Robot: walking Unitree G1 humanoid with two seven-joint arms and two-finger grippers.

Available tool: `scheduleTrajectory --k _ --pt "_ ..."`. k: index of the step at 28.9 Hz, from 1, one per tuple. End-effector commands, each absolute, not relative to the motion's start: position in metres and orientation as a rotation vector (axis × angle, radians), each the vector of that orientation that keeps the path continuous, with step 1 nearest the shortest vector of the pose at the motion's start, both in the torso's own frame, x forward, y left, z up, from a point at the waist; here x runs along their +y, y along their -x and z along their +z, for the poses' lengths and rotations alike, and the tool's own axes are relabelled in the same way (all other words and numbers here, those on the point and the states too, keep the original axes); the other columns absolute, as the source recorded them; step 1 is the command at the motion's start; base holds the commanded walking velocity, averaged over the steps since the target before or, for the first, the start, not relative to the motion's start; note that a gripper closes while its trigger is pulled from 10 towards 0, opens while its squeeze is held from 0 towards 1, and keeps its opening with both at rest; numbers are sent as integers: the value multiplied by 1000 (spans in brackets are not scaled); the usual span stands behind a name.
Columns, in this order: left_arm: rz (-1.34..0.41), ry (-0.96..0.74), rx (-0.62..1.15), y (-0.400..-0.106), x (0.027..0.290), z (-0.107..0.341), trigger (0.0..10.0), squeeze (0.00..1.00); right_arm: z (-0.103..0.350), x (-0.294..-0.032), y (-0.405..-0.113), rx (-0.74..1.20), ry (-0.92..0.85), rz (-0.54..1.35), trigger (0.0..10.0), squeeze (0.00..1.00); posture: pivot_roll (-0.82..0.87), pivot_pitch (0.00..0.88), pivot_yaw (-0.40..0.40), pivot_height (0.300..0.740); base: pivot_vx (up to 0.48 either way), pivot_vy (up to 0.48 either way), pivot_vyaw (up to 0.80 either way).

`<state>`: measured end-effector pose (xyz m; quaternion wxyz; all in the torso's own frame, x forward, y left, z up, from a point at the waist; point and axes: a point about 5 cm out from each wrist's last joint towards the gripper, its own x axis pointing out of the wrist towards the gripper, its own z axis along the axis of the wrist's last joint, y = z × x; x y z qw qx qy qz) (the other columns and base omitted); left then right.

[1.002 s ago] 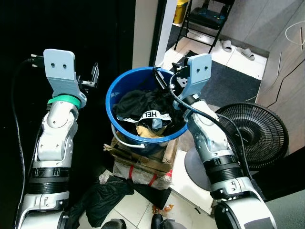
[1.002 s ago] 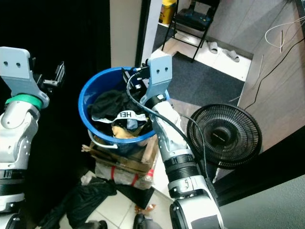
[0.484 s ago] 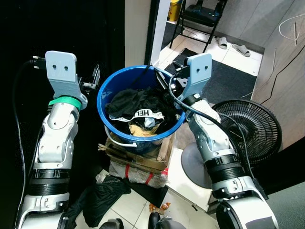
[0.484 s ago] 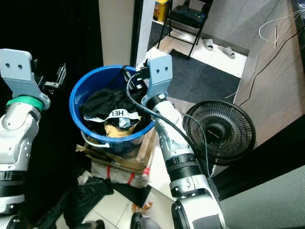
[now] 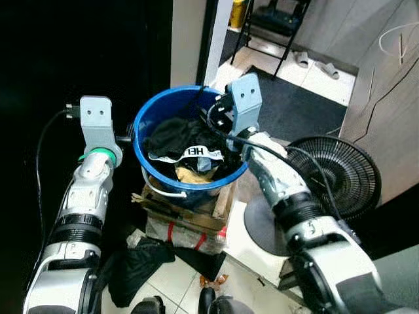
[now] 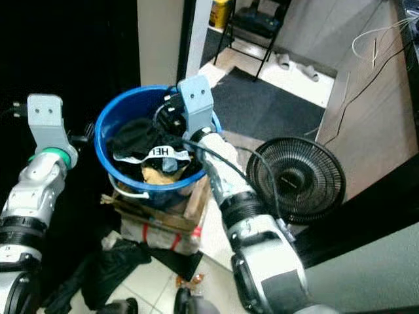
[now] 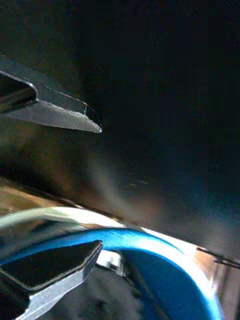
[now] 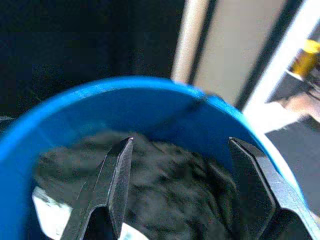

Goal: Clothes washing

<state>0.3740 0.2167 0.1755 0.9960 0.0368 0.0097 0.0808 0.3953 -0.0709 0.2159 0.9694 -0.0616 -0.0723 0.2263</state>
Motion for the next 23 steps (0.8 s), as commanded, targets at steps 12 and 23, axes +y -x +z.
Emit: scheduleTrajectory --k 12,23 --pt "120 -94 -25 -374 206 174 10000 0 180 -83 -402 55 349 445 10000 0 64 173 -92 740 0 0 0" --pt "148 -89 -76 -366 214 185 10000 0 185 -40 -397 91 269 619 10000 0 111 177 -121 740 0 0 0"
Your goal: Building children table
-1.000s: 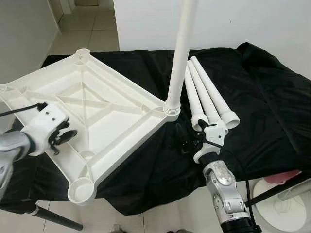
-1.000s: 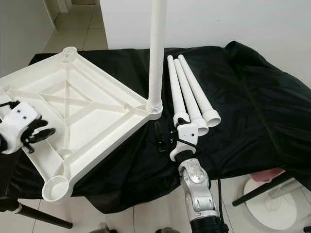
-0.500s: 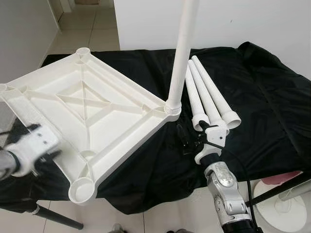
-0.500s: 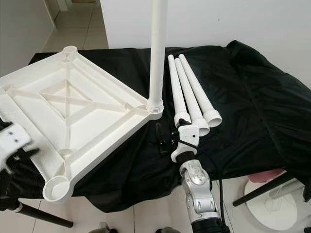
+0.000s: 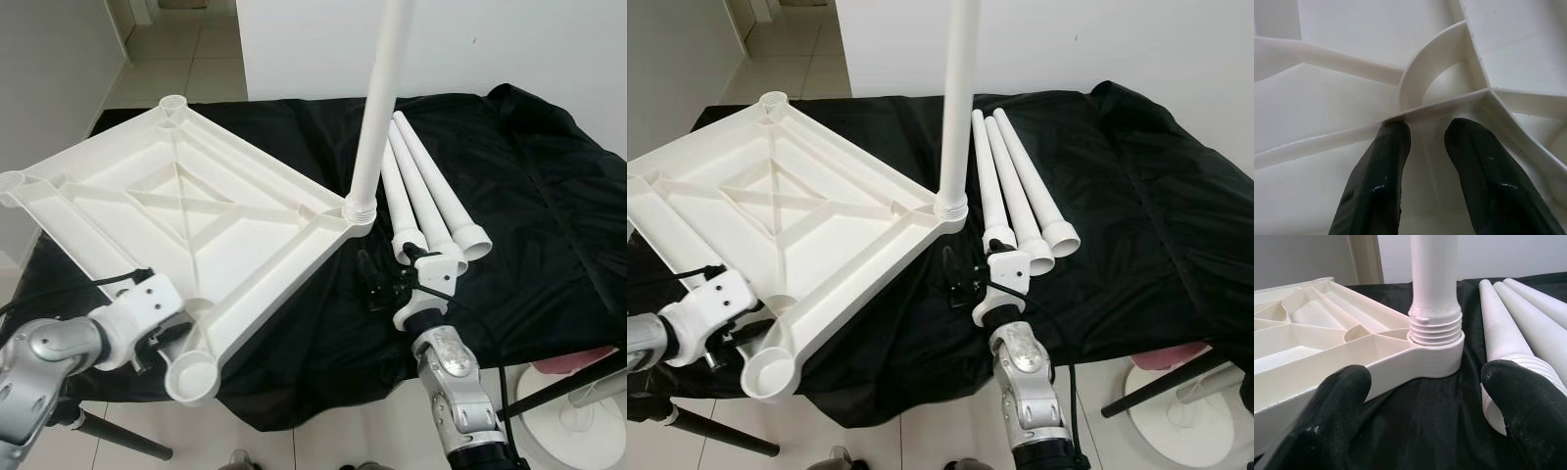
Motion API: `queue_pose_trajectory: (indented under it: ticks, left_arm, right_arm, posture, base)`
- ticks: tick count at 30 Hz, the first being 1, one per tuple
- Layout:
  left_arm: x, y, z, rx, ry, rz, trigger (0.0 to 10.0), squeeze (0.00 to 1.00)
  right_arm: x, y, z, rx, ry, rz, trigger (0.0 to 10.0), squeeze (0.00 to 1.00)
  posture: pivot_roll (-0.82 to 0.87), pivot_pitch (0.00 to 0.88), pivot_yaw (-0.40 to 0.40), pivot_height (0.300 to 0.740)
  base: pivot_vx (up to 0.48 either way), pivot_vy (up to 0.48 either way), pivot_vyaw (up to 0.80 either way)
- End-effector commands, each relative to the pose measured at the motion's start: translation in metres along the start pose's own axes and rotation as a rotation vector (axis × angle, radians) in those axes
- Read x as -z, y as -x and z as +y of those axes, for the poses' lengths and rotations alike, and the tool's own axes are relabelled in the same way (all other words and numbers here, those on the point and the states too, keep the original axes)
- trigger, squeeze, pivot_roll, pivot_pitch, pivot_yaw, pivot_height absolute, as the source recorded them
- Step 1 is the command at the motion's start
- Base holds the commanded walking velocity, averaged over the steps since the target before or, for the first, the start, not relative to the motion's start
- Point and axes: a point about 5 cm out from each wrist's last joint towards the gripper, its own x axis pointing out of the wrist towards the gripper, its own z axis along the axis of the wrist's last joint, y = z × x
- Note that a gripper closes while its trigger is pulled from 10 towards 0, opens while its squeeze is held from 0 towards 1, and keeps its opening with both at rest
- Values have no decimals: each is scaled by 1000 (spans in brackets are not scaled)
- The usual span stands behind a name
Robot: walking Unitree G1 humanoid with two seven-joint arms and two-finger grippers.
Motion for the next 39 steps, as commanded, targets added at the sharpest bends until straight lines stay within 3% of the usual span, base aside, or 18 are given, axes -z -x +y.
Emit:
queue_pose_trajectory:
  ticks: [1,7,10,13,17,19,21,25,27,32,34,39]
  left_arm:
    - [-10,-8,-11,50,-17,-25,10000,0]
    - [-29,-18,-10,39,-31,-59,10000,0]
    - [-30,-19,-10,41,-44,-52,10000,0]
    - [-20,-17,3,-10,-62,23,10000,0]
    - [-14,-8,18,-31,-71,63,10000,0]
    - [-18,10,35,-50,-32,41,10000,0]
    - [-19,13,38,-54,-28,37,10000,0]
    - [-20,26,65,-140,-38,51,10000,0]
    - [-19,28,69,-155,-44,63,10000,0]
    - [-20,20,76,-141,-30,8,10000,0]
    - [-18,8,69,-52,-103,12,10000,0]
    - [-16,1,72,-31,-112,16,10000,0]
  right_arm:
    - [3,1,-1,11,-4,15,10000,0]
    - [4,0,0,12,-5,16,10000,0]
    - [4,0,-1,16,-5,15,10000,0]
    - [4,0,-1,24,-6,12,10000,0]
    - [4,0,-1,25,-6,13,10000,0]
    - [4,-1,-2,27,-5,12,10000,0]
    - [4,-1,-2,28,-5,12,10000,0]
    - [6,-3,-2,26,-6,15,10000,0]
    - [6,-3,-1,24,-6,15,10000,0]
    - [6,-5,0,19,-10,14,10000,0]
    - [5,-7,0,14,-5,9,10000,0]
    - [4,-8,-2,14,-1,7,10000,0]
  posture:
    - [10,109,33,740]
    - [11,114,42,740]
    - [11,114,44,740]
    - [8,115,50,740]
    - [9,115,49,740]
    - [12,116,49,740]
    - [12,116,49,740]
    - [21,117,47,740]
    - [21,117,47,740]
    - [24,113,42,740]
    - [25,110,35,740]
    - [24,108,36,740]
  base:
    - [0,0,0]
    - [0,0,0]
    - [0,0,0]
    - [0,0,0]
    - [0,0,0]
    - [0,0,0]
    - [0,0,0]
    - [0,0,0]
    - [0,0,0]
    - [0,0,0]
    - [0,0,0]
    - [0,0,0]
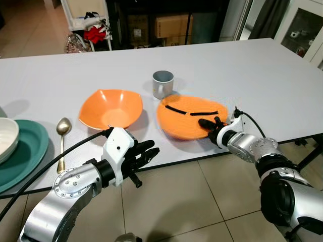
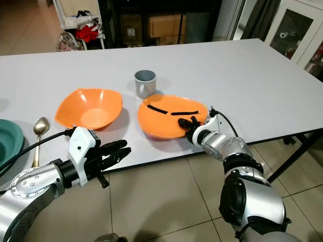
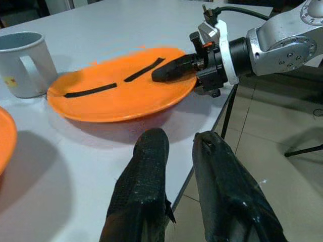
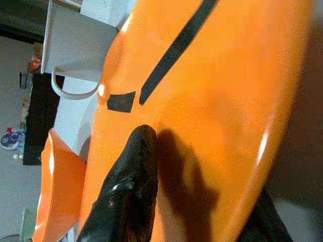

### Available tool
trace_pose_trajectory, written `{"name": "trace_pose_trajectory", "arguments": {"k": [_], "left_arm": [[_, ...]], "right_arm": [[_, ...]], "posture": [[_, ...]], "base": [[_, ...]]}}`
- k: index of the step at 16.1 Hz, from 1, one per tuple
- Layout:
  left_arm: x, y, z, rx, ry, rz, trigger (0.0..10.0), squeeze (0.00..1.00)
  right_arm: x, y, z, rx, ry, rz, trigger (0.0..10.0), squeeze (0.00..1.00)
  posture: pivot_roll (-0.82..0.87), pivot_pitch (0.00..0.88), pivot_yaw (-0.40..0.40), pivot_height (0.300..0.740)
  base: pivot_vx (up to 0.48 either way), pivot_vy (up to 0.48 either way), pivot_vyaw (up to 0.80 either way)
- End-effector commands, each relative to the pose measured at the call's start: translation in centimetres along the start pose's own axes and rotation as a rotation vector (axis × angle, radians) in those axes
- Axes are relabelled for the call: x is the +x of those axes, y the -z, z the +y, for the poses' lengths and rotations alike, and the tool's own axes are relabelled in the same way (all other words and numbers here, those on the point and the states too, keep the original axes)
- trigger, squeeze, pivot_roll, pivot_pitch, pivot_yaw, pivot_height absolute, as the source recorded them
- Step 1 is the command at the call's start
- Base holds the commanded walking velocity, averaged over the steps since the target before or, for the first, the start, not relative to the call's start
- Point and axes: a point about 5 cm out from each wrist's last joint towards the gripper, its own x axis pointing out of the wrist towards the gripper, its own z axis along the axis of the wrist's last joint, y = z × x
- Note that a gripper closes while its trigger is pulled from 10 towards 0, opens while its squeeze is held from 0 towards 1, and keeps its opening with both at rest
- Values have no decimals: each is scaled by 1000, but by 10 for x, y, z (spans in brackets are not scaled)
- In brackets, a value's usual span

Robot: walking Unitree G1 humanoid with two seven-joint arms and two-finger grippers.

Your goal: Setting the table

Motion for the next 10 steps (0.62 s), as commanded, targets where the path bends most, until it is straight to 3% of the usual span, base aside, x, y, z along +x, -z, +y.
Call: {"name": "trace_pose_trajectory", "arguments": {"k": [1,6,10], "left_arm": [[-1,-3,3,11,-16,-5,10000,0],[4,-2,3,3,-16,-20,10000,0],[8,-1,4,-3,-13,-25,10000,0]], "right_arm": [[-4,-7,-2,-34,34,3,10000,1000],[-31,-17,-22,-44,41,47,10000,1000],[-60,-7,-22,-94,14,69,10000,1000]], "posture": [[110,0,9,740],[88,0,15,740],[63,0,27,740]], "base": [[0,0,0],[0,0,0],[0,0,0]]}}
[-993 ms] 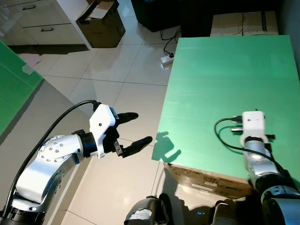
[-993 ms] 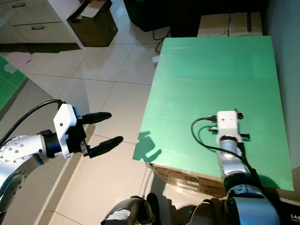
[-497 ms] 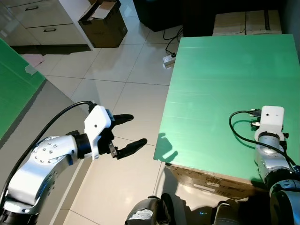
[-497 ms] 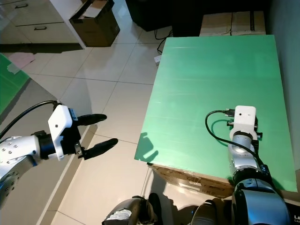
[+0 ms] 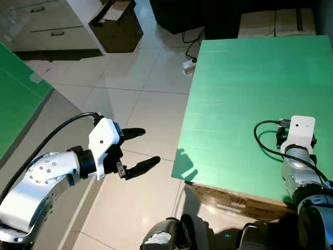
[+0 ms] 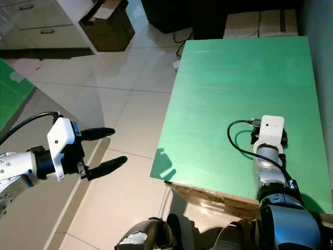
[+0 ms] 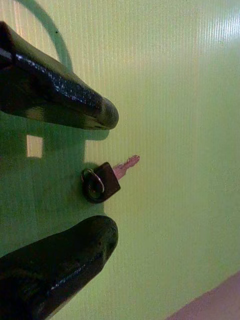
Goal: Hang keys on a hook
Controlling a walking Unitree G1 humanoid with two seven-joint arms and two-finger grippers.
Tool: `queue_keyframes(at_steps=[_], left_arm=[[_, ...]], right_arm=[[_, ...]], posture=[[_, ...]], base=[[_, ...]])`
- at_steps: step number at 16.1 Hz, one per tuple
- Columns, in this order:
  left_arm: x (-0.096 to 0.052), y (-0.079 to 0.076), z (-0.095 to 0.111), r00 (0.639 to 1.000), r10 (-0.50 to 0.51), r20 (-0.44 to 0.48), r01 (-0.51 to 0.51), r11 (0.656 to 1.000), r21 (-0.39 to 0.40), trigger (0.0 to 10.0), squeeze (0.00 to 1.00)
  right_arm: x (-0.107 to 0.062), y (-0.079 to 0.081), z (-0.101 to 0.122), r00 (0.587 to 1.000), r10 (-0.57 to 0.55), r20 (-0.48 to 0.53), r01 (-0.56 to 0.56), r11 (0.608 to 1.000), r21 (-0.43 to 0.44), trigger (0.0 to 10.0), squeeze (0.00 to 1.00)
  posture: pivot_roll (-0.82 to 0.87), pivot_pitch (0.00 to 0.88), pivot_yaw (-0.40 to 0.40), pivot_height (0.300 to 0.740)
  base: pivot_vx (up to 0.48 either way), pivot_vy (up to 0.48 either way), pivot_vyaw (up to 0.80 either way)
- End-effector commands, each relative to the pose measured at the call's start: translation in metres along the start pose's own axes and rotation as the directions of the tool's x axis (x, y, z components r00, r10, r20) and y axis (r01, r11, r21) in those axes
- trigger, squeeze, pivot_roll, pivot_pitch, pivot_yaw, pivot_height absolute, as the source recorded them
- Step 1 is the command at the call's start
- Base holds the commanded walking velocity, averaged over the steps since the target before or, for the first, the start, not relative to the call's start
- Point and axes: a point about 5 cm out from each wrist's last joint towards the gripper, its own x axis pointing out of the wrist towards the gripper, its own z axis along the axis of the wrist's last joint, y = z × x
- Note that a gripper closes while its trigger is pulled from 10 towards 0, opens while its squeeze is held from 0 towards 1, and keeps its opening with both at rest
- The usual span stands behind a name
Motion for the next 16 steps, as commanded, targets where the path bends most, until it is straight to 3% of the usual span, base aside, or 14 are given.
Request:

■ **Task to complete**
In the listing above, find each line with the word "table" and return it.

■ **Result below**
Your goal: Building children table
Your goal: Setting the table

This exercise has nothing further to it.